[[ Entries shown open ]]

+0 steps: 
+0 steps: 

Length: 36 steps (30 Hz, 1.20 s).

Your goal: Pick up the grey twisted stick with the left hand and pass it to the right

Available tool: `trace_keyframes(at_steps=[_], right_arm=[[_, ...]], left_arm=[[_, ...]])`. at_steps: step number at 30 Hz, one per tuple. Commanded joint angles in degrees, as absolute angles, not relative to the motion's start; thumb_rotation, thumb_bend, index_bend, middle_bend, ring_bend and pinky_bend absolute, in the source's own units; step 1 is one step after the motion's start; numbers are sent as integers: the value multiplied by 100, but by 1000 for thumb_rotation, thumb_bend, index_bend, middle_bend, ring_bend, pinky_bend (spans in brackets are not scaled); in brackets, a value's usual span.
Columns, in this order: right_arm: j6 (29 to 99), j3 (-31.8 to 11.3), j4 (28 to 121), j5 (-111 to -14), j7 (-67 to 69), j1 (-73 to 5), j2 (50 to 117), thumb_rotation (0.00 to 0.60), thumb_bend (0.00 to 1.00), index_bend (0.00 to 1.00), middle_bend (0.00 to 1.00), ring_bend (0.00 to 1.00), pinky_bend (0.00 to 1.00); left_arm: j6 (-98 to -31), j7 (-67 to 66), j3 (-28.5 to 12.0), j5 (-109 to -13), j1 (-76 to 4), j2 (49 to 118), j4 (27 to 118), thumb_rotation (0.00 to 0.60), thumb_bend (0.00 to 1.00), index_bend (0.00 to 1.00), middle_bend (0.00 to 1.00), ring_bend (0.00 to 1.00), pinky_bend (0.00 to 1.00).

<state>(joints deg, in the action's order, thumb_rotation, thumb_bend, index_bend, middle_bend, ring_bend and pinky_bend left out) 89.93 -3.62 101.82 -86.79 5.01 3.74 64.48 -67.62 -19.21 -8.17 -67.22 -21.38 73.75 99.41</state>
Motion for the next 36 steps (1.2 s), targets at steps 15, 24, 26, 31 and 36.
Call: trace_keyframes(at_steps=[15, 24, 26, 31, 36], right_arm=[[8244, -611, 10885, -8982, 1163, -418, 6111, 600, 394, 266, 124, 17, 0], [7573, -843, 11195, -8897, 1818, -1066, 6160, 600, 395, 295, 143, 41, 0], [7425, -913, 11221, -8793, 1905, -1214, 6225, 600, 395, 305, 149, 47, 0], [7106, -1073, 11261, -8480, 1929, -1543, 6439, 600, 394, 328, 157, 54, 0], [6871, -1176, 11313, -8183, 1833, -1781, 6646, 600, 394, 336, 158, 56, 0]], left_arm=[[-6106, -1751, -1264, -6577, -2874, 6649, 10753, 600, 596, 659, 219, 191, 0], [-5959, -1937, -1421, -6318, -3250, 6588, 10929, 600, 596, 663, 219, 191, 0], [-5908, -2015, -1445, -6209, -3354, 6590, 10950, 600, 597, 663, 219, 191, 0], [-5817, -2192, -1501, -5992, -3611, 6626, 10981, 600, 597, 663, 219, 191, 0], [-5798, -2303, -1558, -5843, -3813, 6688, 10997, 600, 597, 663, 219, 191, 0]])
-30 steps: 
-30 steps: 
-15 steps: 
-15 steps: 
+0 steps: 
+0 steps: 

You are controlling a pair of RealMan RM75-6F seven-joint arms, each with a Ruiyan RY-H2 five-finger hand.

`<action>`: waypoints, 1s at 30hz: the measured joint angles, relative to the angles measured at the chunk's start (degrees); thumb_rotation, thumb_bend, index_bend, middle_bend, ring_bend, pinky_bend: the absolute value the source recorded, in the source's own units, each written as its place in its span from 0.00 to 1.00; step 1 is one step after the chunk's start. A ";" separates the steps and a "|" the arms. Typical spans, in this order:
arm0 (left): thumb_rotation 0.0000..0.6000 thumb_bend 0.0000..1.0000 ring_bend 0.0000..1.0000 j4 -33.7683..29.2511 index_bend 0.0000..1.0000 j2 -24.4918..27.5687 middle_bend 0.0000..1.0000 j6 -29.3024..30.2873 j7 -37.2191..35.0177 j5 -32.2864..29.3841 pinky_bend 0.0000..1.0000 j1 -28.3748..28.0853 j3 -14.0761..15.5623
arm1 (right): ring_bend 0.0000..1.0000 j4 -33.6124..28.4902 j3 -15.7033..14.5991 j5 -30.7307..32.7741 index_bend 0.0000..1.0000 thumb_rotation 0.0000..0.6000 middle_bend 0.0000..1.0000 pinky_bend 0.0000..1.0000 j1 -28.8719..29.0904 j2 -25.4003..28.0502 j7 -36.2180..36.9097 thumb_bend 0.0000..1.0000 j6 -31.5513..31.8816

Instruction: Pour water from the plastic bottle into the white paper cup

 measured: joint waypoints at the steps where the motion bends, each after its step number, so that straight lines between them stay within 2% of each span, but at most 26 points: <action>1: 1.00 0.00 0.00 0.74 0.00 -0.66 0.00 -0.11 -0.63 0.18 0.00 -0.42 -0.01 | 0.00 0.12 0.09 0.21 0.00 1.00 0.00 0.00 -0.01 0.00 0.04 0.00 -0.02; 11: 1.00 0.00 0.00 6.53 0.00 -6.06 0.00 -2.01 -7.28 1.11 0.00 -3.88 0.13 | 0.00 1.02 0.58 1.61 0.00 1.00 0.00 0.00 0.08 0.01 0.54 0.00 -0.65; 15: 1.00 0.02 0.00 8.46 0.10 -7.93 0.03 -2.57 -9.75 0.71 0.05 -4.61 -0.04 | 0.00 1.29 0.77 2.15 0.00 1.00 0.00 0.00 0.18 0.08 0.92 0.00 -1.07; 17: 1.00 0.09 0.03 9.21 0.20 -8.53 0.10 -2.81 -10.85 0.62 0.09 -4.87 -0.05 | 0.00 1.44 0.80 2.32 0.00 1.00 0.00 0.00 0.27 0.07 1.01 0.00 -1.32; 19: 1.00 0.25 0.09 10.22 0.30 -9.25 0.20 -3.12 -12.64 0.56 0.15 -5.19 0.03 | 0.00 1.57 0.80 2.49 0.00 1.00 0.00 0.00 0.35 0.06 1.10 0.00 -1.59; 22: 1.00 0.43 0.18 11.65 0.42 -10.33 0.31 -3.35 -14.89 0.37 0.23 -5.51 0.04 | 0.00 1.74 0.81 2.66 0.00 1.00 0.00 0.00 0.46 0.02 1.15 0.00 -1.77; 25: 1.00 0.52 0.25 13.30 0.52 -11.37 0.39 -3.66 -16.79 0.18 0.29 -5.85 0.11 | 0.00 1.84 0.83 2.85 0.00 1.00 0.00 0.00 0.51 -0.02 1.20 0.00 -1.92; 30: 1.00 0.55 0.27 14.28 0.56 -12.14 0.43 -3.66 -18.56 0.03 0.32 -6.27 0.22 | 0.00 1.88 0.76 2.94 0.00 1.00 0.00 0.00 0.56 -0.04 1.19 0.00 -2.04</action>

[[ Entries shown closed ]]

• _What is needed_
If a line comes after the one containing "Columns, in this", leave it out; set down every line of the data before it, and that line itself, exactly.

• _Written solution_
+0 steps: 
+0 steps: 

Length: 36 steps (30 Hz, 1.20 s).

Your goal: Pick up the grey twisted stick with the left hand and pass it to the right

Available tool: `trace_keyframes(at_steps=[_], right_arm=[[_, ...]], left_arm=[[_, ...]])`. at_steps: step number at 30 Hz, one per tuple. Commanded joint angles in degrees, as absolute angles, not relative to the motion's start; thumb_rotation, thumb_bend, index_bend, middle_bend, ring_bend and pinky_bend absolute, in the source's own units; step 1 is one step after the motion's start; numbers are sent as integers: the value multiplied by 100, but by 1000 for thumb_rotation, thumb_bend, index_bend, middle_bend, ring_bend, pinky_bend (spans in brackets are not scaled); in brackets, a value's usual span.
Columns, in this order: right_arm: j6 (29 to 99), j3 (-31.8 to 11.3), j4 (28 to 121), j5 (-111 to -14), j7 (-67 to 69), j1 (-73 to 5), j2 (50 to 117), thumb_rotation (0.00 to 0.60), thumb_bend (0.00 to 1.00), index_bend (0.00 to 1.00), middle_bend (0.00 to 1.00), ring_bend (0.00 to 1.00), pinky_bend (0.00 to 1.00); left_arm: j6 (-98 to -31), j7 (-67 to 66), j3 (-28.5 to 12.0), j5 (-109 to -13), j1 (-76 to 4), j2 (49 to 118), j4 (27 to 118), thumb_rotation (0.00 to 0.60), thumb_bend (0.00 to 1.00), index_bend (0.00 to 1.00), middle_bend (0.00 to 1.00), ring_bend (0.00 to 1.00), pinky_bend (0.00 to 1.00).

The exercise is done, and nothing more is needed.